KVR Audio

mystran · Post by **mystran** » Mon Jul 07, 2014 6:00 pm

Not sure if anyone cares, but .. right now this appears to work .. so I'll upload it before the next optimization breaks everything again. In any case, I'll take back whatever I said about SSE2 in the "efficient code" thread.

https://github.com/signaldust/DustFFT

[edit 2012: updated link, also comes with wrappers for real-to-half-complex and back]

This is a "single C file" library, though there is a header embedded into the file that you can copy-past into a separate .h file if you feel like it. Currently does complex double precision (and power of 2) transforms only. It will currently only compile on x86 (or x64) because for whatever reason I didn't #ifdef the SSE2 intrinsics (yet).

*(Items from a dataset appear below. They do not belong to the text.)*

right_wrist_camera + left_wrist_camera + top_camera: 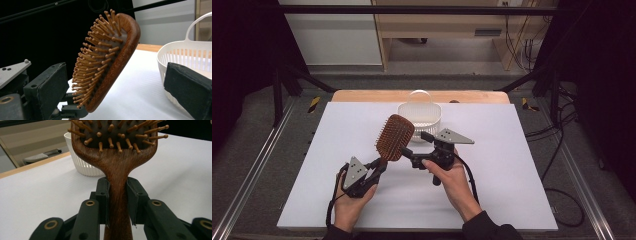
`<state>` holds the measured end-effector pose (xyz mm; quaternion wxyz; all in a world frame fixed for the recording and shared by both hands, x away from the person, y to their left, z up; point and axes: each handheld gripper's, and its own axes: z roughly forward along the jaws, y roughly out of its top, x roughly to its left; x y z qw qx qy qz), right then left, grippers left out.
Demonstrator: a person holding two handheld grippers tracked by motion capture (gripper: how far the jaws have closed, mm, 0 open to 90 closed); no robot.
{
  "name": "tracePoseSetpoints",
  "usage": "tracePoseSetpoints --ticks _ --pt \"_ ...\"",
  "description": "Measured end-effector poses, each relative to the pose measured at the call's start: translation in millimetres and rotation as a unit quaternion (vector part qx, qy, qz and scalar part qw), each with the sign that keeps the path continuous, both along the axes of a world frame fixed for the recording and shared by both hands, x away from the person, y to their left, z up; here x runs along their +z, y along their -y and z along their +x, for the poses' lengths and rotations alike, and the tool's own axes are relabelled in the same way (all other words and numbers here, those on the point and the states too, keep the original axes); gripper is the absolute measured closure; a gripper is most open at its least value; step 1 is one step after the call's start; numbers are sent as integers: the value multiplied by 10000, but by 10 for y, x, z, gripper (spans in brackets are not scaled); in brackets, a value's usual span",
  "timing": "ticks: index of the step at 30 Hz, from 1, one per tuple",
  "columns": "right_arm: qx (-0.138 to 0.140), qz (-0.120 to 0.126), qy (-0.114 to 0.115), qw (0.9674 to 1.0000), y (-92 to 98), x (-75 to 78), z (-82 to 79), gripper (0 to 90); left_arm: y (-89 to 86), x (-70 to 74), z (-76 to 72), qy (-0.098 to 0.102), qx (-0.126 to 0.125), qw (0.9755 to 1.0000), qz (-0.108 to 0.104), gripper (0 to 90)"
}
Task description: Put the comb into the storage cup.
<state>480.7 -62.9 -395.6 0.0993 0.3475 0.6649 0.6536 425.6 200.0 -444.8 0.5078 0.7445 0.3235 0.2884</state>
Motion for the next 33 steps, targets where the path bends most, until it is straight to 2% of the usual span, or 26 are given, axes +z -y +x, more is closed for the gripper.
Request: tracePoseSetpoints --ticks 24,33 --pt "130 56 -100 9998 -117 62 85 76 29 3 -27 101 -79 9999 8 725" --pt "165 133 -110 9997 -125 121 102 118 49 1 -34 135 -138 9998 10 725"
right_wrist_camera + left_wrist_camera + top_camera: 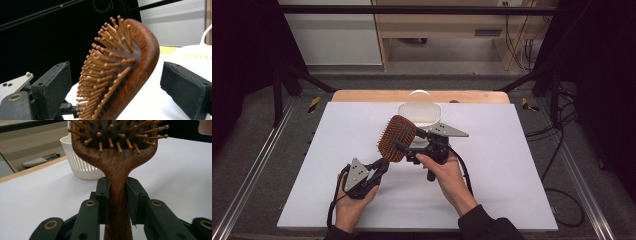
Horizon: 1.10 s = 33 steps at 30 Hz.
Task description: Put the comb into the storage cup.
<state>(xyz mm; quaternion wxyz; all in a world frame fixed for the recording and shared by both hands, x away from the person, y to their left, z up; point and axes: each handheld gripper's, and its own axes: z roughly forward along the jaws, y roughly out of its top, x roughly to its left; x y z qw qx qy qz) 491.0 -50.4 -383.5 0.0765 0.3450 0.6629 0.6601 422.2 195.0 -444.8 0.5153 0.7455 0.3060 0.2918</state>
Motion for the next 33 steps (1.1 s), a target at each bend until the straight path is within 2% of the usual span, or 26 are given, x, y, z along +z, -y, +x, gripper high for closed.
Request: tracePoseSetpoints --ticks 13,17,22,27,30,33 --pt "98 331 -214 9992 -17 41 82 265 30 9 -24 98 -132 9999 23 725" --pt "194 387 -247 9988 -23 37 80 344 34 -3 -12 74 -173 9998 63 725" --pt "237 578 -374 9973 -38 33 89 390 11 -15 0 50 -176 9998 -21 725" --pt "252 655 -329 9970 -77 55 65 409 -4 -17 4 29 -140 9999 -95 726" --pt "228 592 -255 9977 -101 80 38 420 -12 -12 -3 45 -128 9999 -94 726" --pt "260 667 -264 9971 -117 102 24 450 -13 -10 -1 49 -126 9998 -120 726"
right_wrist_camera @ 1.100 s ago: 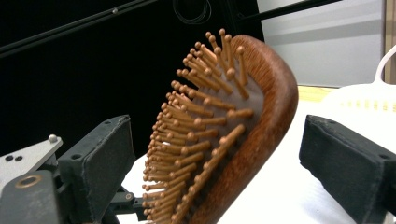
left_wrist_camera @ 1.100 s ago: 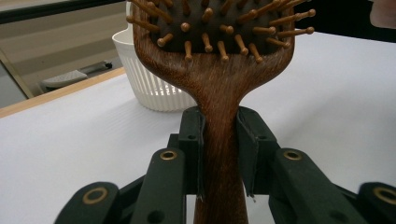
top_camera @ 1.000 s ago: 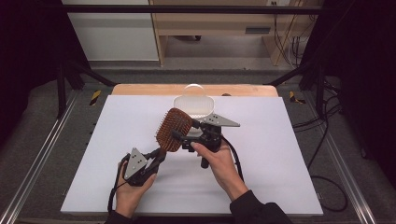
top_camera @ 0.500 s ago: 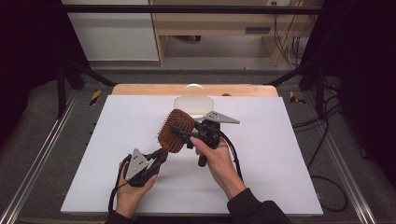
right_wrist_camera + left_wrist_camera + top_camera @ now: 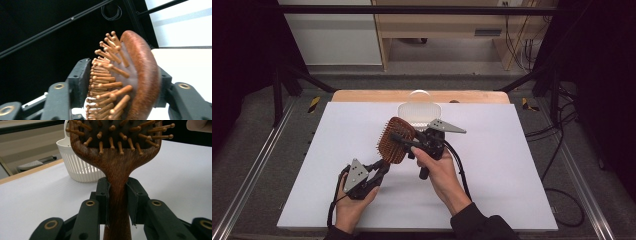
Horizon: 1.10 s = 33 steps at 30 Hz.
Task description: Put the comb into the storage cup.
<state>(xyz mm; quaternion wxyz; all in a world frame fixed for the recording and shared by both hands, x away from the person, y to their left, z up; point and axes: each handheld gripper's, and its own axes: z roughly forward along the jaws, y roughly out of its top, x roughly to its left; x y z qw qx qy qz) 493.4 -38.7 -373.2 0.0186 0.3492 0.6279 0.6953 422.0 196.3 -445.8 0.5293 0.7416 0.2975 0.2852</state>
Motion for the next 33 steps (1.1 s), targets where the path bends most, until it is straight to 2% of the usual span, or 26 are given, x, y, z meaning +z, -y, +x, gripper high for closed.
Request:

See the source, but basically there's simple _fwdD / _revD functions (the 'D' is for doubles, in case I decide to add single precision) to do forward/reverse transforms, which take a buffer (double*) and the size of the transform and the buffer should contain twice that many numbers, with real/imag inputs interleaved. The following should be safe with any half-decent std::complex implementation:

Code: Select all

 std::complex<double> buf[1024]; /* fill this with whatever */
 DustFFT_fwdD(reinterpret_cast<double*>(buf), 1024);

For performance, align the buffer at 16 bytes. The _fwdD and _revD functions will otherwise pick a slower scalar path whenever you happen to pass misaligned stuff. You can skip the alignment check with another set of entry points (_fwdDa and _revDa) in case you'd rather have it crash instead of taking the slower scalar path.

Neither forward or reverse transforms do any scaling, so as usual, you probably want to divide everything by N at some point (typically after reverse .. but it varies, hence not done automatically).

Some day I might add other stuff like single precision, AVX or maybe real-only transforms (let me know if you feel like sponsoring something; personally I just need complex doubles most of the time), or .. I don't know.. but for now it does complex double precision. The source code looks like horrid garbage, but that's mostly because (1) getting decent performance out of an FFT means duplicating the same code a dozen times with just some slight variations, (2) I got tired of trying to convince C++ compilers to do the right thing with templates and (3) I didn't feel like wasting time writing a pretty-printer into the generation script (which is written in a variant of Lisp and not provided). So yeah, it's not the actual source .. just something you can compile.

Anyway, it appears to work. It also appears to work reasonably fast. So how fast is it? Well, it probably won't compete with FFTW or IMKL, but the scalar code-path is typically slightly slower than Ooura split-radix (both compiled on MSVC08/fp:fast + SSE2 instructions; for x87 it'll probably be much slower), while the SSE2 code-path should be faster (except for some tiny transforms.. but if your bottleneck is 8 point FFTs then .. well, I could probably special case that). How much faster? Well, that depends on the system; on my sandy-i7 desktop, for most larger transforms it takes about 0.75 times what Ooura takes (as long as we fit into L3; at 2^10 points that's no longer the case, and I should probably add another strategy there) and on my netbook where the difference is smaller, I actually beat both with a C++ template mess that I wrote last week, so there's a pretty good chance I could make it even faster.. but even there it's a bit faster.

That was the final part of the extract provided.